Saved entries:
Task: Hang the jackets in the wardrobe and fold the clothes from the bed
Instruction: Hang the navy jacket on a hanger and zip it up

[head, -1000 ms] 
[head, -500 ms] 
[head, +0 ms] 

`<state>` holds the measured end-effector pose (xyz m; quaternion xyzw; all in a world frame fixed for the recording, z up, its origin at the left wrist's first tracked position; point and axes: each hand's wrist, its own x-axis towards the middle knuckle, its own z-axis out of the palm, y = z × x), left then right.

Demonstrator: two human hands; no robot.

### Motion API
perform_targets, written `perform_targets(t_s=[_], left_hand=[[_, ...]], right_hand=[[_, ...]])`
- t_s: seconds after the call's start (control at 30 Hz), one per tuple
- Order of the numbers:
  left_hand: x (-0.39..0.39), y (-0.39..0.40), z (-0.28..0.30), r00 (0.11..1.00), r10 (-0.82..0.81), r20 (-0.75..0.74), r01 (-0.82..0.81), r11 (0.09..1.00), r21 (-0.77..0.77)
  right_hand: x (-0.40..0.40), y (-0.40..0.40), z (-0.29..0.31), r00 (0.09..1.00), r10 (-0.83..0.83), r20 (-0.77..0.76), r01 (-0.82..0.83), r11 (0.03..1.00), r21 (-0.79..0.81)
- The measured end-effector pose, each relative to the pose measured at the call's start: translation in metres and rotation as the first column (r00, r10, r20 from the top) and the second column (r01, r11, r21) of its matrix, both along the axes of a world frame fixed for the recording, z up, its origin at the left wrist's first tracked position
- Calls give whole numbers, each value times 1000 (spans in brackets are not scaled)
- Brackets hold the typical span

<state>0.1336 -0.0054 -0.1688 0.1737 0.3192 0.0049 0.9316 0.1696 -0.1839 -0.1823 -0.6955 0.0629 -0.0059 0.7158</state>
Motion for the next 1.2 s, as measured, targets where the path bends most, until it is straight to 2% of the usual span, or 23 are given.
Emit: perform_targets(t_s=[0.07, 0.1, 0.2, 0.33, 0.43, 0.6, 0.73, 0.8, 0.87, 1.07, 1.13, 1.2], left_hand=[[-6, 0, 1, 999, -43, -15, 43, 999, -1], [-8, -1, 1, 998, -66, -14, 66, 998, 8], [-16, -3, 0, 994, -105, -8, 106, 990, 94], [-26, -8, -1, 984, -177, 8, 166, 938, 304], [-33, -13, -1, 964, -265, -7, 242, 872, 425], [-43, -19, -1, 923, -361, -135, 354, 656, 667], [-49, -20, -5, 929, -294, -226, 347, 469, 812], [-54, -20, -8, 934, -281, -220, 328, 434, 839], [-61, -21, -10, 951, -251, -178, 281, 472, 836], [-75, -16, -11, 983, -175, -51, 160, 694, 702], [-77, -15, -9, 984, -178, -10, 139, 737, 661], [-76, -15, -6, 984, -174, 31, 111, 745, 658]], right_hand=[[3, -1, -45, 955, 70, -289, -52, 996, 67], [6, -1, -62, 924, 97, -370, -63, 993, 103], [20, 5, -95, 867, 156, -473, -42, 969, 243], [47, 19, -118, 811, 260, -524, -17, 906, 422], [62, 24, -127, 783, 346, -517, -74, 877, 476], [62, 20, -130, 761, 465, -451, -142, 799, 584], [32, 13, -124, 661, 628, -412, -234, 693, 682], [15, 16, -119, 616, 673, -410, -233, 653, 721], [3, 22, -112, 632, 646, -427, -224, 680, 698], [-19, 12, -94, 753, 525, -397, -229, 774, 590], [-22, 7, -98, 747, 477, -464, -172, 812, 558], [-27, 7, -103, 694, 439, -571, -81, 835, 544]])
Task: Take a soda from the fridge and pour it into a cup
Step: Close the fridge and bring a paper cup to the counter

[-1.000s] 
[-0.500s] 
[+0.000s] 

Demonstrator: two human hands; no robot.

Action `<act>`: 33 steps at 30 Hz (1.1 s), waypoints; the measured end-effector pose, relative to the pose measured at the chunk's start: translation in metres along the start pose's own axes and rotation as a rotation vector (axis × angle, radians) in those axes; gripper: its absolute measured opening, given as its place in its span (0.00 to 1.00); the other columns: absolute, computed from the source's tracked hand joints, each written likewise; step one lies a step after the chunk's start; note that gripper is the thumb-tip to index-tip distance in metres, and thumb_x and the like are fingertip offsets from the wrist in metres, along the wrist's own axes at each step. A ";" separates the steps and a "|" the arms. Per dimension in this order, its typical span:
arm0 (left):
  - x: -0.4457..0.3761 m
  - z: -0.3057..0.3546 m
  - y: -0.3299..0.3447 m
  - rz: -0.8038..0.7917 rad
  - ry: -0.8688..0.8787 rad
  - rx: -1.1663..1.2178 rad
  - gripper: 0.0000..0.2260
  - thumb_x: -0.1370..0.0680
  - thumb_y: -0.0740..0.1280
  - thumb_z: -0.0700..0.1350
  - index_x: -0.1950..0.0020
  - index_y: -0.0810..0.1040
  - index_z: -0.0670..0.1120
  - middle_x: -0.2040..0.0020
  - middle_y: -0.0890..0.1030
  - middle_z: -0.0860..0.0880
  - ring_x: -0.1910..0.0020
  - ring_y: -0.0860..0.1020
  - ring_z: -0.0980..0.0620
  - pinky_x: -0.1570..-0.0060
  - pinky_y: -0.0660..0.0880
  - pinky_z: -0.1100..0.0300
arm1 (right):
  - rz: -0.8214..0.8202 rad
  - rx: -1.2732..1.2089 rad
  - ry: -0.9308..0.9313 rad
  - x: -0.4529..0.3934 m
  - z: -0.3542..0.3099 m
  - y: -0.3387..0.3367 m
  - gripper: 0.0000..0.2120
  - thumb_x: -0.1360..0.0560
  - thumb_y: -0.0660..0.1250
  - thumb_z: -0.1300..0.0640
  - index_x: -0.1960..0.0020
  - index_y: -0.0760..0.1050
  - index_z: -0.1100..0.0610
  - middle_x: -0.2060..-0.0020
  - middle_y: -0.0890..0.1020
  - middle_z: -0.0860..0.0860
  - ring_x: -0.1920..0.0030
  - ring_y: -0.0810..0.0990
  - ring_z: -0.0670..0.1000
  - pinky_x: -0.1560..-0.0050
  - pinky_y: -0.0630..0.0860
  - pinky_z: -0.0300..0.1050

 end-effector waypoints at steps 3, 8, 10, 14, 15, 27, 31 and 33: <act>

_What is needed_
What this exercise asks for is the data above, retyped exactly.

_Task response_
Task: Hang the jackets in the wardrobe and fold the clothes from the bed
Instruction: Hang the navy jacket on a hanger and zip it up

[head, -1000 ms] 
[head, -500 ms] 
[head, +0 ms] 

`<state>` holds the measured end-effector pose (xyz m; quaternion xyzw; all in a world frame fixed for the recording, z up, its origin at the left wrist's first tracked position; point and axes: each hand's wrist, its own x-axis towards the middle knuckle, its own z-axis out of the palm, y = z × x), left then right.

Demonstrator: two human hands; no robot.

### Motion API
perform_targets, written `perform_targets(t_s=[_], left_hand=[[_, ...]], right_hand=[[_, ...]])`
- t_s: seconds after the call's start (control at 30 Hz), one per tuple
- Order of the numbers:
  left_hand: x (-0.39..0.39), y (-0.39..0.40), z (-0.28..0.30), r00 (0.11..1.00), r10 (-0.82..0.81), r20 (-0.75..0.74), r01 (-0.82..0.81), r11 (0.09..1.00), r21 (-0.77..0.77)
  right_hand: x (-0.40..0.40), y (-0.40..0.40), z (-0.29..0.31), r00 (0.09..1.00), r10 (-0.83..0.83), r20 (-0.77..0.76), r01 (-0.82..0.83), r11 (0.03..1.00), r21 (-0.79..0.81)
- The measured end-effector pose, each relative to the pose measured at the call's start: translation in metres and rotation as the first column (r00, r10, r20 from the top) and the second column (r01, r11, r21) of its matrix, both along the axes of a world frame fixed for the recording, z up, its origin at the left wrist's first tracked position
- Calls give whole numbers, each value times 1000 (spans in brackets are not scaled)
- Brackets hold the typical span

<state>0.1336 -0.0054 -0.1688 0.1737 0.3192 0.0049 0.9316 0.1696 -0.1839 -0.1823 -0.6955 0.0629 -0.0059 0.7158</state>
Motion for the next 1.2 s, as measured, targets where the path bends most, until it is straight to 2% of the usual span, or 23 are given.
Emit: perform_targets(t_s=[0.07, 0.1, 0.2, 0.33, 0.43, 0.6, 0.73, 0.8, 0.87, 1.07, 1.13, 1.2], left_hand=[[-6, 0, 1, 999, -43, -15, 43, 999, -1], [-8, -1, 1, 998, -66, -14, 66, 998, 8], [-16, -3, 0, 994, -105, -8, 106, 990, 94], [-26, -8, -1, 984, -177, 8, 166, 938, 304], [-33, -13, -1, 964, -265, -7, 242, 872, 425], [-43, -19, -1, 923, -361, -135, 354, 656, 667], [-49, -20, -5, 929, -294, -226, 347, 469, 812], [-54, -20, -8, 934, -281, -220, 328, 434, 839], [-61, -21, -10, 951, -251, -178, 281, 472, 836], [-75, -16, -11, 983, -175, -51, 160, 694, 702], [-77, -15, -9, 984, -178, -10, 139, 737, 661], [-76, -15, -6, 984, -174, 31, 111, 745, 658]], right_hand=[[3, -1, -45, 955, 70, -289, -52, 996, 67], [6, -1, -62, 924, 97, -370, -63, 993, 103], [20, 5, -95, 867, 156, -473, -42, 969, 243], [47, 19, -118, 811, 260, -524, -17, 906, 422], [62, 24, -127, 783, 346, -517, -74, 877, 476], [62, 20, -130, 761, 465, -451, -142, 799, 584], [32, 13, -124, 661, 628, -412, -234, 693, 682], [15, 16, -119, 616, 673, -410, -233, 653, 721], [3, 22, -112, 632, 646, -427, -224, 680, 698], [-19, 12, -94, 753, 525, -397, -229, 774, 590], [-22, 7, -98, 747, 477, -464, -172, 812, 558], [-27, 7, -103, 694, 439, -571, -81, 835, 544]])
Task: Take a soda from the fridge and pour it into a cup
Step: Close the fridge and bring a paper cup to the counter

[-1.000s] 
[-0.500s] 
[+0.000s] 

Demonstrator: two human hands; no robot.

Action `<act>`: 33 steps at 30 Hz (1.1 s), waypoints; the measured end-effector pose, relative to the pose measured at the chunk's start: translation in metres along the start pose's own axes and rotation as a rotation vector (axis × angle, radians) in those axes; gripper: its absolute measured opening, given as its place in its span (0.00 to 1.00); the other columns: absolute, computed from the source's tracked hand joints, each written likewise; step one lies a step after the chunk's start; note that gripper is the thumb-tip to index-tip distance in metres, and thumb_x and the like are fingertip offsets from the wrist in metres, along the wrist's own axes at each step. A ";" separates the steps and a "|" the arms. Per dimension in this order, its typical span:
arm0 (left):
  - x: -0.4457..0.3761 m
  - z: -0.3057..0.3546 m
  - y: -0.3299..0.3447 m
  - rz: -0.8038..0.7917 rad
  - ry: -0.8688..0.8787 rad
  - rx: -1.1663..1.2178 rad
  - gripper: 0.0000..0.2260
  - thumb_x: -0.1370..0.0680
  - thumb_y: -0.0740..0.1280
  - thumb_z: -0.0700..0.1350
  - index_x: -0.1950..0.0020
  - index_y: -0.0810..0.1040
  - index_z: -0.0670..0.1120
  - middle_x: -0.2040..0.0020
  - middle_y: -0.0890..0.1030
  - middle_z: -0.0860..0.0880
  - ring_x: -0.1910..0.0020
  - ring_y: -0.0860..0.1020
  - ring_z: -0.0980..0.0620
  - pinky_x: -0.1570..-0.0060
  - pinky_y: -0.0660..0.0880
  - pinky_z: -0.1100..0.0300
arm1 (right):
  - rz: -0.8214..0.8202 rad
  - rx: -1.2732..1.2089 rad
  - ry: -0.9308..0.9313 rad
  - x: -0.4529..0.3934 m
  - z: -0.3542..0.3099 m
  - y: -0.3387..0.3367 m
  - gripper: 0.0000..0.2120
  - thumb_x: -0.1360..0.0560
  - thumb_y: -0.0660..0.1250
  - thumb_z: -0.1300..0.0640
  - index_x: -0.1960..0.0020
  - index_y: -0.0760..0.1050
  - index_z: -0.1100..0.0610
  - middle_x: -0.2060..-0.0020
  - middle_y: -0.0890..0.1020
  - middle_z: -0.0860..0.0860
  - ring_x: -0.1920..0.0030
  - ring_y: -0.0810..0.0990
  - ring_z: -0.0670..0.1000
  - pinky_x: -0.1560..-0.0050
  - pinky_y: -0.0630..0.0860
  - pinky_z: -0.0300..0.1050

 end-effector waypoints at steps 3, 8, 10, 14, 15, 27, 31 and 33: <act>

This exercise is now done.